Saturday, February 23, 2008

yyy la vuelta

Heeyyyy. We’ve been over my Dengue, my revolutions and revelations. I know.. BOOORING! Fret not. I’m going to steer this Blob back to where we started.

Feeling well blood-plateletted, I returned to the jungle grind this week. As all Wednesday mornings go, I rallied the troops at 7 am to start the next –from city to campo (countryside)- medical adventure. In one SUV enter 8 people and their overnight bags, tons of meds, groceries, hartos litros of potable water and my VIP guitar. The important task of careful cd or Ipod playlist choosing transposes and… we’re off! Driving here is a trip.
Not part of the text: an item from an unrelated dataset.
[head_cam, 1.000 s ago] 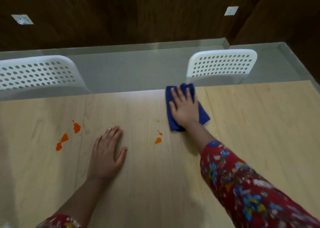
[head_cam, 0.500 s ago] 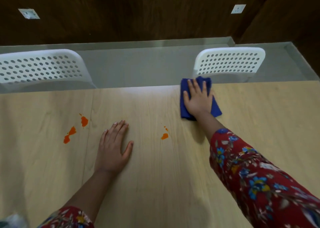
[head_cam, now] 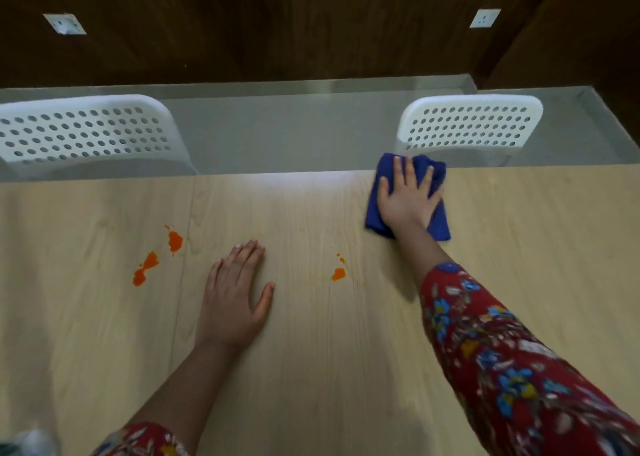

My favorite is the constant back seat commentary from the newbie Americans. “Heyyy Raquel…digamos (do we say) that here in the Bolivs the red lights do not apply?. Just like everything else, I learn as I go and YEP I’d get in a lot of accidents if I didn’t learn quickly which red lights do and do not apply.

It’s always fun to get back to the clinic. Life is way more than tranquilo out in the jungle. Wait I fantasize. On the way to the clinic and deep inside the jungle… life is prob pretty tranquil. But in the spot that they cleared out for clinic, docs, impatient patients, emergencies, trauma and drama, alter the ambient just a bit. Have I explained yet about my dual existence? Jungle (Wed morn thru Sat afternoon) - tranquil surroundings, people who have never seen doctors in their life, silly bursting at the seams clinic. City (Sun thru Tues) – carbon-copy contrast to jungle life. Santa Cruz is the plastic-surgery fancy car shiny mall new money Miami of Bolivia. In the private city clinic (the pride of my Bolivian doc and boss—and where I meet campo patients every Mon and Tues for further care) my joke is that when I finish with this job my bono bonus will be the same as everybody else’s… new breasts, new nose and why not? sure, throw in a new tummy. My joke in the Campo is ha ha, uhhhhhhhh you have cancer and need chemotherapy and we would have to close our clinic to pay for it. Uhhh your gonna die kinda soon. Luckily you don’t know what cancer is and you think there was a strong wind, a stronger rain, and that your bones hurt as a result. The doc gave you some aspirina and now we’re all smiling as a result. ~? Not all patients’ interactions are like that. Cancer and chemo of course are worst case scenario. We also help save people in a moments notice… without them ever knowing what would have happened had in that moment we hadn’t been there.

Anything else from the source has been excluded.